Soccer has long been one of the team sports with the least amount of statistics, especially statistics on individual players. Unlike (American) football or baseball, say, there are no regular stops in play that break the game into easily digestible chunks; and unlike basketball, say, the ‘important events’ in soccer—like goals, saves, or shots on goal—are relatively rare, and don’t necessarily reveal which team or players are doing well.
Now Luis Amaral and Josh Waitzman from Northwestern University are bridging that gap using, of all things, the mathematics behind social networks. By treating each pass between players as a “link” it is possible to then measure which players are most “central” to the network created and thus, whose presence most helps the team go. Their new metric appears to correlate fairly well with the soccer establishment’s subjective opinions. Is fantasy soccer around the corner? The story was picked up by a number of news outlets, including the Washington Post, Scientific American, and UPI, as well as the online arms of the Discovery Channel and Sports Illustrated. Amaral and Waitzman’s original paper can be found here.

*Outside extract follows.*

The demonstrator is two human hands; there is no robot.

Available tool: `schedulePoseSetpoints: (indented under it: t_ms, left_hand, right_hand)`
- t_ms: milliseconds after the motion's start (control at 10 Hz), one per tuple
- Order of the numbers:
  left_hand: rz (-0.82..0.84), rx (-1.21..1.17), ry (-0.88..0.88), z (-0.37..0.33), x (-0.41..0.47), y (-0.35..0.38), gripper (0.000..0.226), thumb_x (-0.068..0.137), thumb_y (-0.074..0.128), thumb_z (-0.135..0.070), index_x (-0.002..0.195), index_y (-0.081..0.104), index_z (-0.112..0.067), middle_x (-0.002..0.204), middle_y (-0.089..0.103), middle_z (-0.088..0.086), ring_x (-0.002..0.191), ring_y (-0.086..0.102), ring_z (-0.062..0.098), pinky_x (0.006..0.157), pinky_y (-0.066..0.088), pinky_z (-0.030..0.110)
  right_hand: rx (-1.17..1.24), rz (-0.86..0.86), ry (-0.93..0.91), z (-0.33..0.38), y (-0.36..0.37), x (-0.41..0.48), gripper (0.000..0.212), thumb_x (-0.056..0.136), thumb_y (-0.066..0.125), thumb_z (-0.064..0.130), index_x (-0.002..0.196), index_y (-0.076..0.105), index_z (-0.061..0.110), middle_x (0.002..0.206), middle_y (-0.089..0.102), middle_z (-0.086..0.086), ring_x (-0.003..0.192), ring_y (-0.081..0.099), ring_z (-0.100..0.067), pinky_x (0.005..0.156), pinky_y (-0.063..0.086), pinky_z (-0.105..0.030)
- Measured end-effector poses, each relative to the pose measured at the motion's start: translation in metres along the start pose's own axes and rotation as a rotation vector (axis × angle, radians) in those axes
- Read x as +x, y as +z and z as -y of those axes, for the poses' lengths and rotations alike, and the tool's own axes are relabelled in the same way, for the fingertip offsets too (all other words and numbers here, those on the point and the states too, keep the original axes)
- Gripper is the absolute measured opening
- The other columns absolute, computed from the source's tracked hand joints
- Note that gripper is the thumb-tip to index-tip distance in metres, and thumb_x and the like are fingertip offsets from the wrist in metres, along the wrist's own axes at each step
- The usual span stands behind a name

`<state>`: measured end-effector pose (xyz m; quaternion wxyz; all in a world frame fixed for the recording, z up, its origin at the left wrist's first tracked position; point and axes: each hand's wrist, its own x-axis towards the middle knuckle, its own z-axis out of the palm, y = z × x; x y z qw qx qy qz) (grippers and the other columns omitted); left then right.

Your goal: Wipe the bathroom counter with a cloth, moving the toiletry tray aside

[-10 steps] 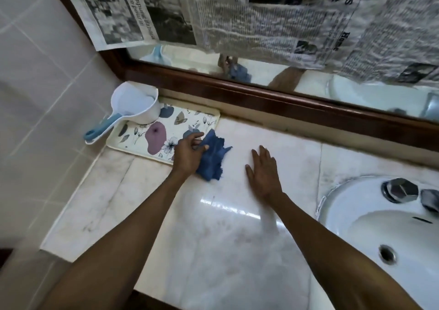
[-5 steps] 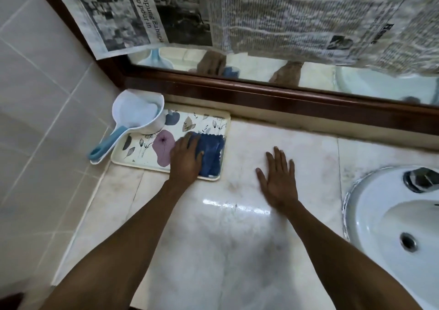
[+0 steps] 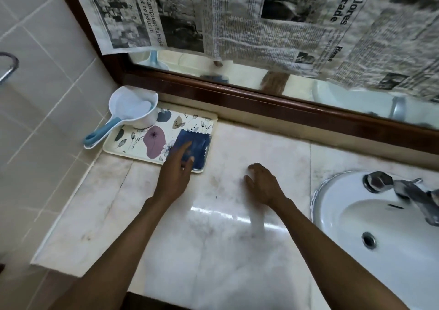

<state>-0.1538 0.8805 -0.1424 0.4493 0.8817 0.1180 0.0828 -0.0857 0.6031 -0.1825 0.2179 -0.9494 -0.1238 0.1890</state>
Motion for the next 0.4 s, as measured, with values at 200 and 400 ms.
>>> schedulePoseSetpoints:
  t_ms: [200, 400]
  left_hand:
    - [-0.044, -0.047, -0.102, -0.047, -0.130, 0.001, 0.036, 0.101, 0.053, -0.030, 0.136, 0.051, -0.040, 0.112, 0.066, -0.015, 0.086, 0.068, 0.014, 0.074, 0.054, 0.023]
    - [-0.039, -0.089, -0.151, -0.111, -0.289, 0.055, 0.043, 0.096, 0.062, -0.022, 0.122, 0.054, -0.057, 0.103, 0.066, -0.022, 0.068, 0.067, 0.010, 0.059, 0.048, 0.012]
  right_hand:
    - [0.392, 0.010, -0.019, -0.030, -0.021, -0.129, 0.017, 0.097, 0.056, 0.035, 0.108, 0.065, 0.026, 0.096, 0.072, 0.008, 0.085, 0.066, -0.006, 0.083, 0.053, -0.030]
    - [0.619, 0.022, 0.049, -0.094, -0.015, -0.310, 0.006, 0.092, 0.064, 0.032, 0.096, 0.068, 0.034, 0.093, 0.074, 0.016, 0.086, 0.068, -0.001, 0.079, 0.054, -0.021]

Addendum: A network approach using passing data was also employed by Javier López Peña and Hugo Touchette from Queen Mary University during the 2010 World Cup to analyze teams’ strategies and predict match winners. According to the article “Mathematical Formula Predicts Clear Favorite for the FIFA World Cup” at ScienceDaily, the network predictions’ accuracy rivaled that of the psychic octopus that caught the eye of the news. Dr. Peña was interviewed on CNN Espanol about the mathematical (non-cephalopod) prediction method.

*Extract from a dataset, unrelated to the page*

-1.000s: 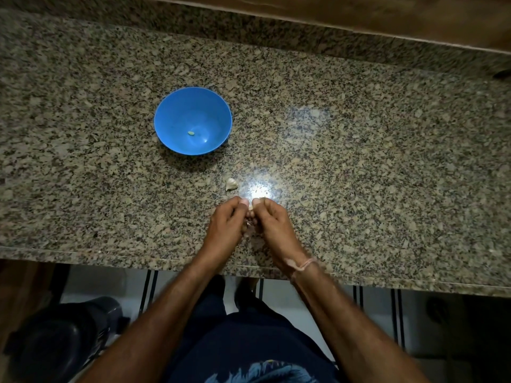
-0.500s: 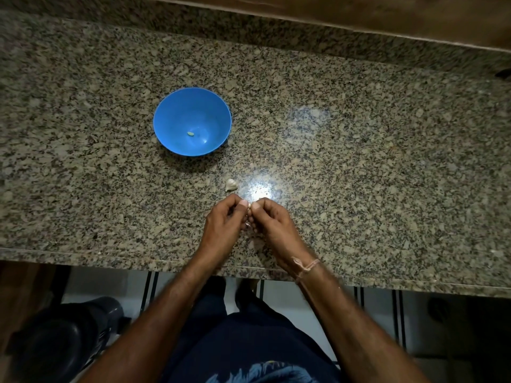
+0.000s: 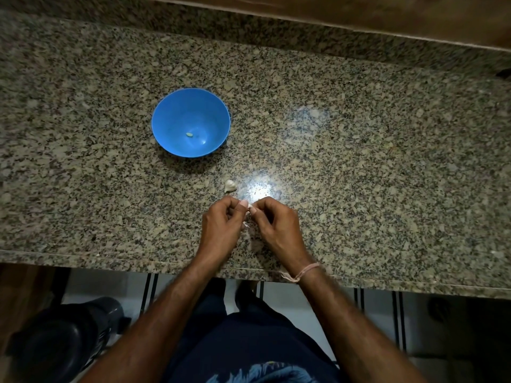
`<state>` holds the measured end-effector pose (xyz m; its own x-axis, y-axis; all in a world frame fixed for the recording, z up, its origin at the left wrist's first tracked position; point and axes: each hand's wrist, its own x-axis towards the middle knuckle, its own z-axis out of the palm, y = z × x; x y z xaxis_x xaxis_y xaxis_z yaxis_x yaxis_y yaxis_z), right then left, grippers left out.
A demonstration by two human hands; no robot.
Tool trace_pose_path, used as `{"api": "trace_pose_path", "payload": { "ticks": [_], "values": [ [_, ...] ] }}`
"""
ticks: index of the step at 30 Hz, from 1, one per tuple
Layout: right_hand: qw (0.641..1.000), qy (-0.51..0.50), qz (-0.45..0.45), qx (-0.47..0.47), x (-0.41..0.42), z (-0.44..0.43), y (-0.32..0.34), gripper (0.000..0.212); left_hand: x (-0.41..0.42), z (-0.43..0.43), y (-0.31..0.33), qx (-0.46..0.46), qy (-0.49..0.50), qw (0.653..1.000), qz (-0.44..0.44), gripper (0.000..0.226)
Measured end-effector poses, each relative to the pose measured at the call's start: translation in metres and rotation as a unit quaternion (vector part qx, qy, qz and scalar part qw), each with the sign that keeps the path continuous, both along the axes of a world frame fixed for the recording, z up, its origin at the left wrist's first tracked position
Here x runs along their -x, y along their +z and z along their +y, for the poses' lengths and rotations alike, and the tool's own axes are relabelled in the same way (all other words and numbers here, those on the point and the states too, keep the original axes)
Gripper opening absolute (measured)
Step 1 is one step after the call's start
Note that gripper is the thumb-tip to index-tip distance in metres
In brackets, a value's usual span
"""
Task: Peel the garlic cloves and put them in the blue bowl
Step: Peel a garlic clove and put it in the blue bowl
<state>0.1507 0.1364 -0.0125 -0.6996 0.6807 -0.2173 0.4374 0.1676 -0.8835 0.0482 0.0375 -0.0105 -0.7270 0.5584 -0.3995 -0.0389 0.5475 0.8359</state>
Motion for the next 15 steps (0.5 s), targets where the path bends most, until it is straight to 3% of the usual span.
{"api": "trace_pose_path", "payload": {
  "ticks": [6, 11, 13, 15],
  "values": [
    [0.993, 0.011, -0.032, -0.11, 0.0021, 0.0039, -0.0015, 0.016, -0.0009, -0.0001, -0.0022, -0.005, 0.005, 1.0, -0.01, 0.021],
    [0.999, -0.039, -0.006, 0.001, 0.0017, 0.0043, -0.0014, 0.027, -0.0015, 0.0003, 0.0006, -0.051, 0.011, 0.998, -0.043, 0.006],
    [0.998, -0.032, -0.009, -0.049, 0.0, 0.0025, -0.0025, 0.028, 0.0003, 0.0019, -0.0009, -0.053, 0.025, 0.993, -0.103, 0.008],
    [0.982, 0.003, -0.034, -0.185, -0.0007, 0.0019, -0.0061, 0.027, 0.0022, 0.0049, -0.0003, -0.071, 0.078, 0.96, -0.259, 0.013]
  ]
}}
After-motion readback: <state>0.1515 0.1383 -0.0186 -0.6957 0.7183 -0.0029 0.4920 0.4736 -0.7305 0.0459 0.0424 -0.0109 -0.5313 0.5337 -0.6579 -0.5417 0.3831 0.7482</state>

This story by Clive Thompson from the NY Times Magazine examines networks and the signals that travel over them–only the network and the signals aren’t made of wires and electric impulses, the network is the social network of friends and relations and the signals are behaviors. A number of scientists have been using the mathematics of networks to analyze the impact that the behaviors of peoples’ friends and relations have on their own behaviors, and how certain behaviors sometimes get “transmited” through the network in ways startlingly like more physical networks. This article (free registration required) describes some of those scientists and their findings.
This TIME magazine article describes a literal marriage between math and medicine: the couple made up of transplant surgeon Dory Segev and his mathematician wife Sommer Gentry. Together, Segev and Gentry developed a new way to more efficiently match kidney donors with the more than 60,000 Americans awaiting transplants. Gentry was also interviewed by various radio, TV, and newspaper outlets.